> **EXERCISE DIRECTIONS**: Print the data exactly, leaving nothing out.

^^^^^^^^

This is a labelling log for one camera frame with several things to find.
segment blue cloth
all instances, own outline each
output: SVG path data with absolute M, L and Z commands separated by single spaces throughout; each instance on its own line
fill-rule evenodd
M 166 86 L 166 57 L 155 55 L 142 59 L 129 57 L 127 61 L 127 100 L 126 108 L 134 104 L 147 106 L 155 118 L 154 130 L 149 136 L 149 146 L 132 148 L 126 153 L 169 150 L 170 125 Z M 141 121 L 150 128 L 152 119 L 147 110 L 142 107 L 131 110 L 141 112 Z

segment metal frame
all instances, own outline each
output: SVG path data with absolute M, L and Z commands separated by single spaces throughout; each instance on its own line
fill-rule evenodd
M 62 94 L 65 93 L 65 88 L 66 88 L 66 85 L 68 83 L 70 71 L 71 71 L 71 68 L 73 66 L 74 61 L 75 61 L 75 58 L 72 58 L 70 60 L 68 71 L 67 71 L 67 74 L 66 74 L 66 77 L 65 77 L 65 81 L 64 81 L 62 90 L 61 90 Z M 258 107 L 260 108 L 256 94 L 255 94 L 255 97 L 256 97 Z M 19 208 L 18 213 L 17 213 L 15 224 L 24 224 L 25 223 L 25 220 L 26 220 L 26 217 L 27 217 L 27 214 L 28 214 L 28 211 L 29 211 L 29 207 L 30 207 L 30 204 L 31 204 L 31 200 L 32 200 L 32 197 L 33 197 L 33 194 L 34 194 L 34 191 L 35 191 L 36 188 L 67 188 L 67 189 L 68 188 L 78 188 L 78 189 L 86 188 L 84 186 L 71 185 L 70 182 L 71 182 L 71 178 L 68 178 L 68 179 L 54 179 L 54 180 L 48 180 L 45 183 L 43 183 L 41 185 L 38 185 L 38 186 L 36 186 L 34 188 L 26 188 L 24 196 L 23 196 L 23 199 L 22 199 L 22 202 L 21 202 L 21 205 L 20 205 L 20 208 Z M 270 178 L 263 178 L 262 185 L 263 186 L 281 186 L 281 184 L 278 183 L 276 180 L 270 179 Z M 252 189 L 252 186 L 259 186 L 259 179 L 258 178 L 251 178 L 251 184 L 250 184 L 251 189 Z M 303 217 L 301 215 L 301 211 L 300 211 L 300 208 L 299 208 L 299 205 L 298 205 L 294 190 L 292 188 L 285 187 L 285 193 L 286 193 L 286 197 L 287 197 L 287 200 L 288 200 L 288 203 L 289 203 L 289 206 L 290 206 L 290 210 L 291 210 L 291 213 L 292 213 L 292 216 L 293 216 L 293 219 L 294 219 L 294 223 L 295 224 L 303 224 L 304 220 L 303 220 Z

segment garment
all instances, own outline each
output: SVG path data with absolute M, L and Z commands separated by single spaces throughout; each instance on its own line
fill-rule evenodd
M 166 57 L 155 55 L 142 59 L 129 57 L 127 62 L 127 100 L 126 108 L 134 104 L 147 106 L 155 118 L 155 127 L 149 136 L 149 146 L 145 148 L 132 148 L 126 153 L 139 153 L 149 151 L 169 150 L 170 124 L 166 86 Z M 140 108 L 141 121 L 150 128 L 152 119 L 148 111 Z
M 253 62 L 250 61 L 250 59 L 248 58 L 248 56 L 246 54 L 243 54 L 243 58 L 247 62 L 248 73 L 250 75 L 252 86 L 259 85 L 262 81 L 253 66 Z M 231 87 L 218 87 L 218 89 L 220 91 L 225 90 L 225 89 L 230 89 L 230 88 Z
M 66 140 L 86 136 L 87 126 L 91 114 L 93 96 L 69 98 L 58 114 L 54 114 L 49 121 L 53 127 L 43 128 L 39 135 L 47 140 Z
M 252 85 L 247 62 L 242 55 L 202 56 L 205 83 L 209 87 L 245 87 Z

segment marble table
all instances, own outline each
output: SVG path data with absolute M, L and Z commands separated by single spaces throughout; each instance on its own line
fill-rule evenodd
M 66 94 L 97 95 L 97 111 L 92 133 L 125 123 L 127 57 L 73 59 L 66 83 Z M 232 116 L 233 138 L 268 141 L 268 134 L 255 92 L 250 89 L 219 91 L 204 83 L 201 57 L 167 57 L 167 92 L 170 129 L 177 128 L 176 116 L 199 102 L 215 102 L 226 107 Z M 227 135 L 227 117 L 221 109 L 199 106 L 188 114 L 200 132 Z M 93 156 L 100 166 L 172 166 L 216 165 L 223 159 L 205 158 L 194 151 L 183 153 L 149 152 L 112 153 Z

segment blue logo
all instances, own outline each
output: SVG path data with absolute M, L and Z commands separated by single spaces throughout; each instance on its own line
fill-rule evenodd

^^^^^^^^

> **ANSWER AREA**:
This is a labelling log for one camera frame with several things to find.
segment blue cloth
all instances, own outline each
output: SVG path data with absolute M, L and Z commands separated by single spaces throughout; each instance on its own line
fill-rule evenodd
M 166 86 L 166 57 L 155 55 L 142 59 L 129 57 L 127 61 L 127 100 L 126 108 L 134 104 L 147 106 L 155 118 L 154 130 L 149 136 L 149 146 L 132 148 L 126 153 L 169 150 L 170 125 Z M 141 121 L 150 128 L 152 119 L 147 110 L 142 107 L 131 110 L 141 112 Z

segment metal frame
all instances, own outline each
output: SVG path data with absolute M, L and Z commands separated by single spaces throughout; each instance on its own line
fill-rule evenodd
M 62 94 L 65 93 L 65 88 L 66 88 L 66 85 L 68 83 L 70 71 L 71 71 L 71 68 L 73 66 L 74 61 L 75 61 L 75 58 L 72 58 L 70 60 L 68 71 L 67 71 L 67 74 L 66 74 L 66 77 L 65 77 L 65 81 L 64 81 L 62 90 L 61 90 Z M 258 107 L 260 108 L 256 94 L 255 94 L 255 97 L 256 97 Z M 19 208 L 18 213 L 17 213 L 15 224 L 24 224 L 25 223 L 25 220 L 26 220 L 26 217 L 27 217 L 27 214 L 28 214 L 28 211 L 29 211 L 29 207 L 30 207 L 30 204 L 31 204 L 31 200 L 32 200 L 32 197 L 33 197 L 33 194 L 34 194 L 34 191 L 35 191 L 36 188 L 67 188 L 67 189 L 68 188 L 78 188 L 78 189 L 86 188 L 84 186 L 71 185 L 70 182 L 71 182 L 71 178 L 68 178 L 68 179 L 54 179 L 54 180 L 48 180 L 45 183 L 43 183 L 41 185 L 38 185 L 38 186 L 36 186 L 34 188 L 26 188 L 24 196 L 23 196 L 23 199 L 22 199 L 22 202 L 21 202 L 21 205 L 20 205 L 20 208 Z M 270 178 L 263 178 L 262 185 L 263 186 L 281 186 L 281 184 L 278 183 L 276 180 L 270 179 Z M 252 189 L 252 186 L 259 186 L 259 179 L 258 178 L 251 178 L 251 184 L 250 184 L 251 189 Z M 303 217 L 301 215 L 301 211 L 300 211 L 300 208 L 299 208 L 299 205 L 298 205 L 294 190 L 292 188 L 285 187 L 285 193 L 286 193 L 286 197 L 287 197 L 287 200 L 288 200 L 288 203 L 289 203 L 289 206 L 290 206 L 290 210 L 291 210 L 291 213 L 292 213 L 292 216 L 293 216 L 293 219 L 294 219 L 294 223 L 295 224 L 303 224 L 304 220 L 303 220 Z

segment garment
all instances, own outline each
output: SVG path data with absolute M, L and Z commands separated by single spaces throughout; each instance on its own line
fill-rule evenodd
M 166 57 L 155 55 L 142 59 L 129 57 L 127 62 L 127 100 L 126 108 L 134 104 L 147 106 L 155 118 L 155 127 L 149 136 L 149 146 L 145 148 L 132 148 L 126 153 L 139 153 L 149 151 L 169 150 L 170 124 L 166 86 Z M 140 108 L 141 121 L 150 128 L 152 119 L 148 111 Z
M 253 62 L 250 61 L 250 59 L 248 58 L 248 56 L 246 54 L 243 54 L 243 58 L 247 62 L 248 73 L 250 75 L 252 86 L 259 85 L 262 81 L 253 66 Z M 231 87 L 218 87 L 218 89 L 220 91 L 225 90 L 225 89 L 230 89 L 230 88 Z
M 66 140 L 86 136 L 87 126 L 91 114 L 93 96 L 69 98 L 58 114 L 54 114 L 49 121 L 53 127 L 43 128 L 39 135 L 47 140 Z
M 252 85 L 247 62 L 242 55 L 202 56 L 205 83 L 209 87 L 245 87 Z

segment marble table
all instances, own outline each
output: SVG path data with absolute M, L and Z commands separated by single spaces throughout; each instance on its own line
fill-rule evenodd
M 66 94 L 97 95 L 97 111 L 92 133 L 125 123 L 127 57 L 73 59 L 66 83 Z M 232 116 L 233 138 L 268 141 L 268 134 L 255 92 L 250 89 L 219 91 L 204 83 L 201 57 L 167 57 L 167 92 L 170 129 L 177 128 L 176 116 L 199 102 L 215 102 L 226 107 Z M 227 135 L 227 117 L 221 109 L 199 106 L 188 114 L 200 132 Z M 93 156 L 100 166 L 172 166 L 216 165 L 223 159 L 205 158 L 194 151 L 183 153 L 149 152 L 112 153 Z

segment blue logo
all instances, own outline each
output: SVG path data with absolute M, L and Z commands separated by single spaces throughout; each instance on its own line
fill-rule evenodd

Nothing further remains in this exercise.